13th President of Muhlenberg College
- Incumbent
- Assumed office June 19, 2019 Interim: June 19, 2019 – June 26, 2020
- Preceded by: John I. Williams Jr.

Personal details
- Spouse: John Wittenbaker
- Children: 1
- Education: Franklin & Marshall College (BA) University of North Carolina at Chapel Hill (MA, PhD)

Academic background
- Thesis: The effect of perceived group deprivation on social orientation (1984)

Academic work
- Institutions: Muhlenberg College

= Kathleen E. Harring =

University president

Kathleen E. Harring is an American educator and the 13th president of Muhlenberg College in Allentown, Pennsylvania.
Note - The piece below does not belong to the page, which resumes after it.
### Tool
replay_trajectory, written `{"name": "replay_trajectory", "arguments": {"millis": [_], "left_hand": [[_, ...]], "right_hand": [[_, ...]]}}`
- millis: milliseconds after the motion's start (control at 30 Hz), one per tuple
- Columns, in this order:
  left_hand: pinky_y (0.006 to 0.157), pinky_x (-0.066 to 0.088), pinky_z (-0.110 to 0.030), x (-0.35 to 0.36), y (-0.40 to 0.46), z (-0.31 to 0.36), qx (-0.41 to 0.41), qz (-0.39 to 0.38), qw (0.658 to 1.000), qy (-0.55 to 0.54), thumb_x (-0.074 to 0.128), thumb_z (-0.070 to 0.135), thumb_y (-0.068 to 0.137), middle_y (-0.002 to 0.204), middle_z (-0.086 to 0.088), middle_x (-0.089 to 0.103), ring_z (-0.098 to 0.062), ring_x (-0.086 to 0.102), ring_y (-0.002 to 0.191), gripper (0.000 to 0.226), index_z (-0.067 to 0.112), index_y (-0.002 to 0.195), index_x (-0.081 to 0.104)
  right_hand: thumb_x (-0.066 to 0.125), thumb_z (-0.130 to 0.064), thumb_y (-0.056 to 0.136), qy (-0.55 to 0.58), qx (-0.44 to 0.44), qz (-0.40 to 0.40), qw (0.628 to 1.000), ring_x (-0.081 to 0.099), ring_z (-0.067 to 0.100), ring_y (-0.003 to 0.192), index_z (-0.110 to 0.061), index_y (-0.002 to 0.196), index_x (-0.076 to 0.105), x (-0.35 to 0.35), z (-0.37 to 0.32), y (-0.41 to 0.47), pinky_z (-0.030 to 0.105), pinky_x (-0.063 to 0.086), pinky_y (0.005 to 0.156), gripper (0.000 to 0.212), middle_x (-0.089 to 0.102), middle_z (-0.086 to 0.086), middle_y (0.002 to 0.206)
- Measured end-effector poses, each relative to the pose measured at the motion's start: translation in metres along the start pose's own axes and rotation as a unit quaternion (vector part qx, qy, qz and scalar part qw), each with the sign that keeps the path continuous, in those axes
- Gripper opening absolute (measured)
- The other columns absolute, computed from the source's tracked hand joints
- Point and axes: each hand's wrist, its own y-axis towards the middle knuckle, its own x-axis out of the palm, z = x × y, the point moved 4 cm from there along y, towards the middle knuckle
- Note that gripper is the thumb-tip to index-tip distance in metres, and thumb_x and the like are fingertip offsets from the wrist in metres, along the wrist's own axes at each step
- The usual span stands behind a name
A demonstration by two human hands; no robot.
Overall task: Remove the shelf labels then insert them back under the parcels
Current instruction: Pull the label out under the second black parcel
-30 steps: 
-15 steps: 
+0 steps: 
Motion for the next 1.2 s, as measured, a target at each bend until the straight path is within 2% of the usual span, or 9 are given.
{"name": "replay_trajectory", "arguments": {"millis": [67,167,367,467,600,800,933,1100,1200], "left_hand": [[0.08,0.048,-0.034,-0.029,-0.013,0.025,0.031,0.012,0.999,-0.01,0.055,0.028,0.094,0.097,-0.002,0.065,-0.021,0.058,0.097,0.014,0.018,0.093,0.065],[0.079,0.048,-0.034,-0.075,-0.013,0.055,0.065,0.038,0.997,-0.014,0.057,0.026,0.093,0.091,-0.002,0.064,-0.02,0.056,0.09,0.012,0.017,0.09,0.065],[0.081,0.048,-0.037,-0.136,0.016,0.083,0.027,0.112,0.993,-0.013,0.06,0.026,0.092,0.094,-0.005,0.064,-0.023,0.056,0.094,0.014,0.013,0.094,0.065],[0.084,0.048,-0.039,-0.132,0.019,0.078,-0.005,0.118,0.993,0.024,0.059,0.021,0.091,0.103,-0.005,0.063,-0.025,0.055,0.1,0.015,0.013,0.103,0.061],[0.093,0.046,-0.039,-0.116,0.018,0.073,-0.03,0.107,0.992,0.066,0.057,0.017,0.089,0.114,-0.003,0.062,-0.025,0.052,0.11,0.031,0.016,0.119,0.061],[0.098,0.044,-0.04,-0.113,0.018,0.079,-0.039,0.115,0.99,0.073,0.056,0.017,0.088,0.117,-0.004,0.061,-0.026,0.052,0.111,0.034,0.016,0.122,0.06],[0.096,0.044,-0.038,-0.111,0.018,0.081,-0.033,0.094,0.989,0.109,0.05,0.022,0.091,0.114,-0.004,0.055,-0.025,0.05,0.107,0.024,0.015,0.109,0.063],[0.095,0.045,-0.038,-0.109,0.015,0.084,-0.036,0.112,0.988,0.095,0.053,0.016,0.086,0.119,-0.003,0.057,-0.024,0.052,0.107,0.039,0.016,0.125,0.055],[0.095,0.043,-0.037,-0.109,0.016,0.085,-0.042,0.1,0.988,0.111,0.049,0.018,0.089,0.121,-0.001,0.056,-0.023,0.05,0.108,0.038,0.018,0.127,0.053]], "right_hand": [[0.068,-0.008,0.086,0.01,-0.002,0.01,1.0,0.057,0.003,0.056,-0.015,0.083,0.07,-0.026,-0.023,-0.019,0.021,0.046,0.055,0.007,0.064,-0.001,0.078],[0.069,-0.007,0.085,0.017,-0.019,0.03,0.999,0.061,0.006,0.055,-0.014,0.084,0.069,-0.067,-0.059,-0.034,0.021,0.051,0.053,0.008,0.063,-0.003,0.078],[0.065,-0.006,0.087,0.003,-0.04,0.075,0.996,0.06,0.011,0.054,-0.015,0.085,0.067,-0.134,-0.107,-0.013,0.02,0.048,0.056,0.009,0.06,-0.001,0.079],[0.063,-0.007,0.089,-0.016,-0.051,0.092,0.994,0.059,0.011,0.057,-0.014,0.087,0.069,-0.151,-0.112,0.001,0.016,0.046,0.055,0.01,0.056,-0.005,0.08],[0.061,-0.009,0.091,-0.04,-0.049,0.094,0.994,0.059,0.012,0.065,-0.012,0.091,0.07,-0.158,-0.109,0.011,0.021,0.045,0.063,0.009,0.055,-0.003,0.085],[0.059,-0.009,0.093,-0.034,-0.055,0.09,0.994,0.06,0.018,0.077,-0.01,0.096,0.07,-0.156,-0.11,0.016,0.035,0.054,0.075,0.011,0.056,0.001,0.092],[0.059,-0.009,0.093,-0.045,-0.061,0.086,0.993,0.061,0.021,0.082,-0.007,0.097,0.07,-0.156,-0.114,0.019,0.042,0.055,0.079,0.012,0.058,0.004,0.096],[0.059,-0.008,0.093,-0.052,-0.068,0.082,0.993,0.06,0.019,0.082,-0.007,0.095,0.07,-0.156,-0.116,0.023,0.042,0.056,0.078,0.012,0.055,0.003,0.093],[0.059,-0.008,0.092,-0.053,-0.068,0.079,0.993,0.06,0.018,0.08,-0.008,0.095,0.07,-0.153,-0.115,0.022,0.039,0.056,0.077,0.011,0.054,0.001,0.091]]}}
==Early life and education==
Harring graduated high school in 1976 from Tri-Valley High School in Hegins, Pennsylvania. Harring received her bachelor's in psychology from Franklin & Marshall College, and then earned her master's and Ph.D. in social psychology at University of North Carolina at Chapel Hill.

==Career==
Harring began her academic career at Muhlenberg College as an assistant professor in the psychology department in 1984. She was appointed provost of Muhlenberg College by then-president John I. Williams in 2017. She was appointed interim president on June 19, 2019, following the departure of President John I. Williams, Jr., and officially named president on June 26, 2020. Harring was inaugurated November 12, 2021 after more than a year delay due to the COVID-19 pandemic. She is the first female president of Muhlenberg College. Dr. Harring will be retiring in June 2027.

=== Awards and honors===
In 1991 Harring received the Christian R. and Mary F. Lindback Foundation Awards for distinguished teaching.